**Work item**.
Transcribe the data in full and exactly, omitting any pictures.

+ + + +

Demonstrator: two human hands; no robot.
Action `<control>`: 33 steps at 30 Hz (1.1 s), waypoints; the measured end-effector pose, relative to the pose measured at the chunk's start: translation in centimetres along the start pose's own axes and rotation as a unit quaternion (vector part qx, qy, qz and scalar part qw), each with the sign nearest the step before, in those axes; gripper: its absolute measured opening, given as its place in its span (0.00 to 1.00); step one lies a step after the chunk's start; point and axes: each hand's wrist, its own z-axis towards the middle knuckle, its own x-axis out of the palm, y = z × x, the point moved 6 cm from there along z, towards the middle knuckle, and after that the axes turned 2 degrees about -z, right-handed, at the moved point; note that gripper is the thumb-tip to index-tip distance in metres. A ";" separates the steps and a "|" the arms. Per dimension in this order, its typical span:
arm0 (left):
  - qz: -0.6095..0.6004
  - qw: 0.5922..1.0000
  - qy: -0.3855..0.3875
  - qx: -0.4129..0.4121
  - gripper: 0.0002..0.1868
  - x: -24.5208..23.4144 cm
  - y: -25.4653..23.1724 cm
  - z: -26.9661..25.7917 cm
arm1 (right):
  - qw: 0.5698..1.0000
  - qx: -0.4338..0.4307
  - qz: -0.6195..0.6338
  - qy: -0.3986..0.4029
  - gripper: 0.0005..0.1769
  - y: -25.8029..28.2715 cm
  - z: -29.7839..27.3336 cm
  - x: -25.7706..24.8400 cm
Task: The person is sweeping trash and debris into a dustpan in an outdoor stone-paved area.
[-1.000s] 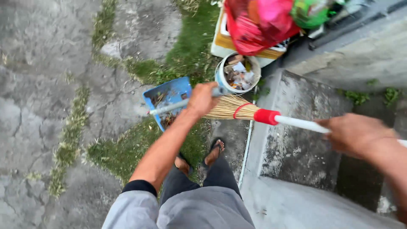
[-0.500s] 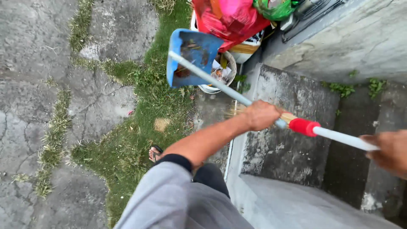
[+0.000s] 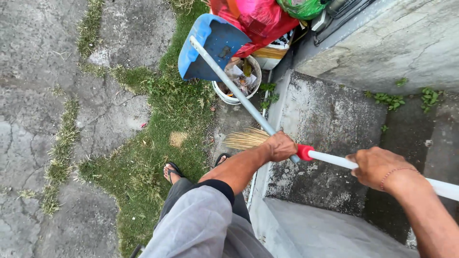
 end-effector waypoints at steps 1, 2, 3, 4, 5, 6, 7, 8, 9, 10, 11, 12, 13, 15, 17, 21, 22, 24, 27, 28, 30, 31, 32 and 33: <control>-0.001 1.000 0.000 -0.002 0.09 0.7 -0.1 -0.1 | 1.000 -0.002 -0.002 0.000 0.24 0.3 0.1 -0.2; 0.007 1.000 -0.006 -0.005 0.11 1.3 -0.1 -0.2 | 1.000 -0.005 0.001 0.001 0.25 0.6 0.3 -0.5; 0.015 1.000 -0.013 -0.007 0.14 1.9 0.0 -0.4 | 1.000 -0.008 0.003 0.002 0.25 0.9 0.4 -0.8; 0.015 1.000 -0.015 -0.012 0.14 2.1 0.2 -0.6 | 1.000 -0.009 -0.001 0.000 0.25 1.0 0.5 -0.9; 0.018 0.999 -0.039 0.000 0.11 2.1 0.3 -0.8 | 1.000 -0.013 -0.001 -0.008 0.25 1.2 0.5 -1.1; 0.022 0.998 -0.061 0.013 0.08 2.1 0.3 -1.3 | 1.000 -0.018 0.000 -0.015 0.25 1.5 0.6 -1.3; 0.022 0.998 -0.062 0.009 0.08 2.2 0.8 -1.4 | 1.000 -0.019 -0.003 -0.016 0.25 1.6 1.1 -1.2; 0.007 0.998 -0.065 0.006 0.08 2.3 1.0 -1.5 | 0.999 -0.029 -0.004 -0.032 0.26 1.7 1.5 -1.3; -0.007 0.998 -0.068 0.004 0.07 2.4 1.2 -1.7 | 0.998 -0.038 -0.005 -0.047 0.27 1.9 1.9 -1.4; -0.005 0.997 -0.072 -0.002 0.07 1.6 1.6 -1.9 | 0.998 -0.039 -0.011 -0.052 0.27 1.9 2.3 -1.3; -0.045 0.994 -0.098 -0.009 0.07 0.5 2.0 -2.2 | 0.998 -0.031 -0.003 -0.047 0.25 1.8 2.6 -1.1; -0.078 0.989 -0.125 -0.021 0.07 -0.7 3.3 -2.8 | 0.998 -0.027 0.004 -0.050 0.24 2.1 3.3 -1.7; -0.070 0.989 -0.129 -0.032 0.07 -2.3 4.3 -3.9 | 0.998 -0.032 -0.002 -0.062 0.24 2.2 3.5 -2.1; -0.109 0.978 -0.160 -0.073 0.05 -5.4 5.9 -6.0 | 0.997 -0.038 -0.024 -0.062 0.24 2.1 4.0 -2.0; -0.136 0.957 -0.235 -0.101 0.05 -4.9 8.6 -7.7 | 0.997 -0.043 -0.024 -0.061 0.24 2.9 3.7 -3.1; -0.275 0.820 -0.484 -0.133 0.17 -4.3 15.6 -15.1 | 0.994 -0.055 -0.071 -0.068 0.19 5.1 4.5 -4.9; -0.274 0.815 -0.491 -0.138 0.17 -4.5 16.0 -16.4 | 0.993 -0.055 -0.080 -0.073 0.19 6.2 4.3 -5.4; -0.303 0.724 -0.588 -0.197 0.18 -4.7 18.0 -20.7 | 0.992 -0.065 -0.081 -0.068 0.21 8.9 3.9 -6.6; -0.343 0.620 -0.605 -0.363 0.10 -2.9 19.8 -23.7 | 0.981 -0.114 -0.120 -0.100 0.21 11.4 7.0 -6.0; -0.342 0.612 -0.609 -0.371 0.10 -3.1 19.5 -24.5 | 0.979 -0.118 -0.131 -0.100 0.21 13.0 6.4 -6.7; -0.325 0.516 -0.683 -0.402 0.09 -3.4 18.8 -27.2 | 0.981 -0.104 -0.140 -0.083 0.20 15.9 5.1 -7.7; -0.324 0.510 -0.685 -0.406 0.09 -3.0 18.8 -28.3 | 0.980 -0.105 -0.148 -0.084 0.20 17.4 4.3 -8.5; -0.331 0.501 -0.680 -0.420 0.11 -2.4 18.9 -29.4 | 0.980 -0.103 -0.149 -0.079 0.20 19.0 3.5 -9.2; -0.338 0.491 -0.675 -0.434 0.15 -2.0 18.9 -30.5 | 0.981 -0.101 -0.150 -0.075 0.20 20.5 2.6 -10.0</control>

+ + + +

**Exercise output**.
Demonstrator: two human hands; no robot.
Action `<control>`: 33 steps at 30 Hz (1.1 s), waypoints; the measured end-effector pose, relative to the pose measured at the chunk's start: translation in centimetres along the start pose's own axes and rotation as a unit quaternion (vector part qx, qy, qz and scalar part qw), each with the sign nearest the step before, in those axes; gripper: its absolute measured opening, given as its place in its span (0.00 to 1.00); step one lies a step after the chunk's start; point and axes: each hand's wrist, its own z-axis towards the middle knuckle, its own x-axis out of the palm, y = z × x, the point moved 6 cm from there along z, towards the middle knuckle, and after that the axes turned 2 degrees about -z, right-handed, at the moved point; note that gripper is the thumb-tip to index-tip distance in metres. A ";" separates the steps and a "|" the arms. Per dimension in this order, its typical span:
arm0 (left):
  - qz: -0.6095..0.6004
  - qw: 0.5922..1.0000
  - qy: -0.3855..0.3875
  - qx: -0.4129..0.4121
  - gripper: 0.0002..0.1868
  - x: -24.5208..23.4144 cm
  - y: -25.4653..23.1724 cm
  - z: -26.9661..25.7917 cm
arm1 (right):
  - qw: 0.5698..1.0000
  - qx: -0.4338..0.4307
  - qz: -0.6195..0.6338
  - qy: -0.3986..0.4029
  - gripper: 0.0005..0.1769
  - y: -25.8029..28.2715 cm
  - z: -29.7839..27.3336 cm
  - x: -25.7706..24.8400 cm
Task: The person is sweeping trash and debris into a dustpan in an outdoor stone-paved area.
[-1.000s] 
[-0.500s] 
[+0.000s] 
 end-effector waypoints at steps 1, 2, 3, 4, 5, 6, 7, 8, 9, 10, 11, 12, 13, 15, 17, 21, 22, 24, 27, 28, 30, 31, 32 and 33: <control>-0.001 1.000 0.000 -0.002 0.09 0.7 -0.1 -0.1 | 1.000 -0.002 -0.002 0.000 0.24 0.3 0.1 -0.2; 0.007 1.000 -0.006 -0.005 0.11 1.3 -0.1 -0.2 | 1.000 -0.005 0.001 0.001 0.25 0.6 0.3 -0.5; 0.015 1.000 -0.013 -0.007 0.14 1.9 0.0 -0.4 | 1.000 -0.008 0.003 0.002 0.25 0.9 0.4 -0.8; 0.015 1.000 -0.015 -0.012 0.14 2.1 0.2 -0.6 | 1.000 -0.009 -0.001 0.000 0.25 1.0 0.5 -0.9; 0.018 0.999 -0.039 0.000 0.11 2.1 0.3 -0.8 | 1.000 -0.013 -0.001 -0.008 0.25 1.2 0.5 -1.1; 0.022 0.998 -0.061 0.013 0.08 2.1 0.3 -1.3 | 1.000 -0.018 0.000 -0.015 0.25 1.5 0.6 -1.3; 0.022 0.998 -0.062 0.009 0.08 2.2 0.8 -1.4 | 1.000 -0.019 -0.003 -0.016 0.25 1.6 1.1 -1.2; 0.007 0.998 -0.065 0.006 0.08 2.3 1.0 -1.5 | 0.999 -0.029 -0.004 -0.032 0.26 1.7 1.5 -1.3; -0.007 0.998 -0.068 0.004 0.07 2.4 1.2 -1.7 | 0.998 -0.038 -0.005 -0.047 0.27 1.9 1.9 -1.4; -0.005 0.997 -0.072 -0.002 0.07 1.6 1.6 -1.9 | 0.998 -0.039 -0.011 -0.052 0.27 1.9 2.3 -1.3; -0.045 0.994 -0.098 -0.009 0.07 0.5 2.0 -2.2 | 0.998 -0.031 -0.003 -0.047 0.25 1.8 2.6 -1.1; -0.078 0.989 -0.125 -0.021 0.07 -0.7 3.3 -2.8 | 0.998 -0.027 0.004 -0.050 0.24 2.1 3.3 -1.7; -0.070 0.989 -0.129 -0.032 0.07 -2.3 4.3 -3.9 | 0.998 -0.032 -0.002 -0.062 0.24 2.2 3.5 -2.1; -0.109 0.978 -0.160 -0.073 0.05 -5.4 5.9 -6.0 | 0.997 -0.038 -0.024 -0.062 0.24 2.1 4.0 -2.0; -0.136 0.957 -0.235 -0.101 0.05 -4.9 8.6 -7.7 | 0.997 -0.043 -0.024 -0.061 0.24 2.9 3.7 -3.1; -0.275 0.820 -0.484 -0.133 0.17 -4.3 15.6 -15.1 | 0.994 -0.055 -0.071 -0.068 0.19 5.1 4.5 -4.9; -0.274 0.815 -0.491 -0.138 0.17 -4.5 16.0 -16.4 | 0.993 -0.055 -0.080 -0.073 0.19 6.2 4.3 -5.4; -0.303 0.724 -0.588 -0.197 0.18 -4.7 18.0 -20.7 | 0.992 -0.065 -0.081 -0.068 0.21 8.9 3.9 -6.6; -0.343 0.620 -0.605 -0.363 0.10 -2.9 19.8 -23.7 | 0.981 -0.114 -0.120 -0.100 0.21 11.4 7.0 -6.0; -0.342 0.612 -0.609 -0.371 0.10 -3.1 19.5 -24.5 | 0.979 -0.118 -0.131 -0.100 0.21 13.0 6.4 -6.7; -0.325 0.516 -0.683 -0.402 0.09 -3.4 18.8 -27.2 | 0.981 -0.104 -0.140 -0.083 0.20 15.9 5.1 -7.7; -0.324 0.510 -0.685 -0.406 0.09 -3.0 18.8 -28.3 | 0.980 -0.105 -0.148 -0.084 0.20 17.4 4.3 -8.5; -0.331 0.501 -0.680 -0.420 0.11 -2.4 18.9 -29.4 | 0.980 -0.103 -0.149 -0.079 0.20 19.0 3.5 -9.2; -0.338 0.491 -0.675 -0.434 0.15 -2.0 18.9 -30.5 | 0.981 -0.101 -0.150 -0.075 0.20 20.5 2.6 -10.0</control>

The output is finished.